**AIM OF THE EXERCISE**
Return every line of the data exactly as it stands.
*** INPUT DATA Section Begins ***
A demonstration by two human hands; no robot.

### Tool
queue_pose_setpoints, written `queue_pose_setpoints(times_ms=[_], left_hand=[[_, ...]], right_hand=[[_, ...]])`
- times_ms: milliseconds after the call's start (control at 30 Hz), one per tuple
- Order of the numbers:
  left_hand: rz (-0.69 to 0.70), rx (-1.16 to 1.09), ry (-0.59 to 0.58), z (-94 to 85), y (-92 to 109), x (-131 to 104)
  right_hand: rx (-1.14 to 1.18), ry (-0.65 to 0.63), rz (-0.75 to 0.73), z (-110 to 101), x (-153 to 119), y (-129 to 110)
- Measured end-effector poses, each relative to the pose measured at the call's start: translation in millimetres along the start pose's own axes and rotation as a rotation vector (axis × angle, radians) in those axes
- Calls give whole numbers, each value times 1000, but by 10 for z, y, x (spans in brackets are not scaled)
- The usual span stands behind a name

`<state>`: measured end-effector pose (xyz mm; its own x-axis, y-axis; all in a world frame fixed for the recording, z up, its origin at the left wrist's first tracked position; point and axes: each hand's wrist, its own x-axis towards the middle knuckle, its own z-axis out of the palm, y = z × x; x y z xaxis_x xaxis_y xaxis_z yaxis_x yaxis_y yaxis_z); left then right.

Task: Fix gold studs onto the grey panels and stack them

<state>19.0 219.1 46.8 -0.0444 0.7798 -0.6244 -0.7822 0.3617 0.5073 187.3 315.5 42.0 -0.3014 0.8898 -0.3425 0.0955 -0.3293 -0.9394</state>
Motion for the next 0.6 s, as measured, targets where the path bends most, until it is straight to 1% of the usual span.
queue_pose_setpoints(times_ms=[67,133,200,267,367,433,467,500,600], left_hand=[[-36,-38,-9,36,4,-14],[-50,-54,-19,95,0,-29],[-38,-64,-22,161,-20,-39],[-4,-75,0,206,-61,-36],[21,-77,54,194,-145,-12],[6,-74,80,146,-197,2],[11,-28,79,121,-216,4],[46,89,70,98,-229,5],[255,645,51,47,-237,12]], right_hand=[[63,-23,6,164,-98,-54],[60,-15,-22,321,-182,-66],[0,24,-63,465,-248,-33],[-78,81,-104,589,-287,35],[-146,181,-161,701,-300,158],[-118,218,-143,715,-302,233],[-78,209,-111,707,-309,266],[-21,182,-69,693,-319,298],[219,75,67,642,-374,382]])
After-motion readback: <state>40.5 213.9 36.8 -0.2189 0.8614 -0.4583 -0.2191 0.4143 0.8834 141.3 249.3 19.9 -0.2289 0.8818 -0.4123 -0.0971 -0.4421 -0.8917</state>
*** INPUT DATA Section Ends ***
**WRITTEN SOLUTION**
A demonstration by two human hands; no robot.

### Tool
queue_pose_setpoints, written `queue_pose_setpoints(times_ms=[_], left_hand=[[_, ...]], right_hand=[[_, ...]])`
- times_ms: milliseconds after the call's start (control at 30 Hz), one per tuple
- Order of the numbers:
  left_hand: rz (-0.69 to 0.70), rx (-1.16 to 1.09), ry (-0.59 to 0.58), z (-94 to 85), y (-92 to 109), x (-131 to 104)
  right_hand: rx (-1.14 to 1.18), ry (-0.65 to 0.63), rz (-0.75 to 0.73), z (-110 to 101), x (-153 to 119), y (-129 to 110)
- Measured end-effector poses, each relative to the pose measured at the call's start: translation in millimetres along the start pose's own axes and rotation as a rotation vector (axis × angle, radians) in those axes
- Calls give whole numbers, each value times 1000, but by 10 for z, y, x (spans in brackets are not scaled)
- The usual span stands behind a name

`<state>`: measured end-effector pose (xyz mm; its own x-axis, y-axis; all in a world frame fixed for the recording, z up, its origin at the left wrist's first tracked position; point and axes: each hand's wrist, its own x-axis towards the middle knuckle, its own z-axis out of the palm, y = z × x; x y z xaxis_x xaxis_y xaxis_z yaxis_x yaxis_y yaxis_z); left then right.

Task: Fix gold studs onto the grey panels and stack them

<state>19.0 219.1 46.8 -0.0444 0.7798 -0.6244 -0.7822 0.3617 0.5073 187.3 315.5 42.0 -0.3014 0.8898 -0.3425 0.0955 -0.3293 -0.9394</state>
Motion for the next 0.6 s, as measured, targets where the path bends most, until it is straight to 1% of the usual span.
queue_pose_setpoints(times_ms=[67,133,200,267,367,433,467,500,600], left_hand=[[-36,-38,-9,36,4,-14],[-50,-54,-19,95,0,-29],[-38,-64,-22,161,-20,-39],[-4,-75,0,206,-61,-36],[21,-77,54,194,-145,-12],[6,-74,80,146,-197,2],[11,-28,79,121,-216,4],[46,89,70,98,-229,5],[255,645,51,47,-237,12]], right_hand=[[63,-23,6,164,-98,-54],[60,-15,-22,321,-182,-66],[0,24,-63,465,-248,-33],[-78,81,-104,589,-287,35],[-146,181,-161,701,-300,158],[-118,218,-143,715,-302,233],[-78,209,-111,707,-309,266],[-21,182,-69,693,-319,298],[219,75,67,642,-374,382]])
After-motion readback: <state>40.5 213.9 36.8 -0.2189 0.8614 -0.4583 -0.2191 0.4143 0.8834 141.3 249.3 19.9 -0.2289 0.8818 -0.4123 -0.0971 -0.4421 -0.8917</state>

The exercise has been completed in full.